What to do: Find the line in the material below that contains "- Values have", then give it again, with all later lines, exactly as shown.

Supplied data:
........

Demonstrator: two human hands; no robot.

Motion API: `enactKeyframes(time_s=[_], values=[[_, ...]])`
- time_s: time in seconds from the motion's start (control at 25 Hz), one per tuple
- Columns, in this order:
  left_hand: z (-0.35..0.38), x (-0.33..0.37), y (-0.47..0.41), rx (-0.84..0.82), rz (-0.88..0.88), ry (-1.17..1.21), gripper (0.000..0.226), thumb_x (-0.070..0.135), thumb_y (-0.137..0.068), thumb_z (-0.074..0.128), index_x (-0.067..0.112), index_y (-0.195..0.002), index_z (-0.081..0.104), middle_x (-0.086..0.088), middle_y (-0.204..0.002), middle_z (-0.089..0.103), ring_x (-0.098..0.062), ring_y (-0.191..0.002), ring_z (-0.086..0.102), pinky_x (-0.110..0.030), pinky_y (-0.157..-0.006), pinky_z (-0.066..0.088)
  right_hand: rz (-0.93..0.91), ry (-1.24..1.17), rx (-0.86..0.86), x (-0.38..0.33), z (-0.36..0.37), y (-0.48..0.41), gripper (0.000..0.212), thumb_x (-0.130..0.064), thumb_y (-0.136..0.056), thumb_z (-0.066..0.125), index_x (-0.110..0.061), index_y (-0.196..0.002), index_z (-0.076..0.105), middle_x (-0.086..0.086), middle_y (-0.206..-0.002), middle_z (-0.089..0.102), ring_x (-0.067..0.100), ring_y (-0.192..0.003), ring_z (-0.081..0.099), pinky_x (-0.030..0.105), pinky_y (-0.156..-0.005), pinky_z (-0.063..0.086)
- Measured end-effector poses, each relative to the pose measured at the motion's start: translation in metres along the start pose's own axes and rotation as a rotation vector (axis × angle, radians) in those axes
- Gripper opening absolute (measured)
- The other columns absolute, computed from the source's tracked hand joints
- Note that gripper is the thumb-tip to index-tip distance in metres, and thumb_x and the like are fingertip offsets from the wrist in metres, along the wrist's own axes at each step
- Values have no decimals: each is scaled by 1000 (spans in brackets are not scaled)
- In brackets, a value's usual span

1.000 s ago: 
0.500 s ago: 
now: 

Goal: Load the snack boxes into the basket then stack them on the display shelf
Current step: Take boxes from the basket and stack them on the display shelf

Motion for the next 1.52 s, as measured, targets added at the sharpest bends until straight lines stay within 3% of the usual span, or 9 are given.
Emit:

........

Exercise answer:
- Values have no decimals: each is scaled by 1000 (spans in brackets are not scaled)
- In brackets, a value's usual span

1.000 s ago: 
0.500 s ago: 
now: 

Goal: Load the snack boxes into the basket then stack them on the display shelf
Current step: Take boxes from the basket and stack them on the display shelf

Motion for the next 1.52 s, as measured, targets added at the sharpest bends until straight lines stay within 3% of the usual span, or 9 are given.
Emit:

The answer has nothing more to it.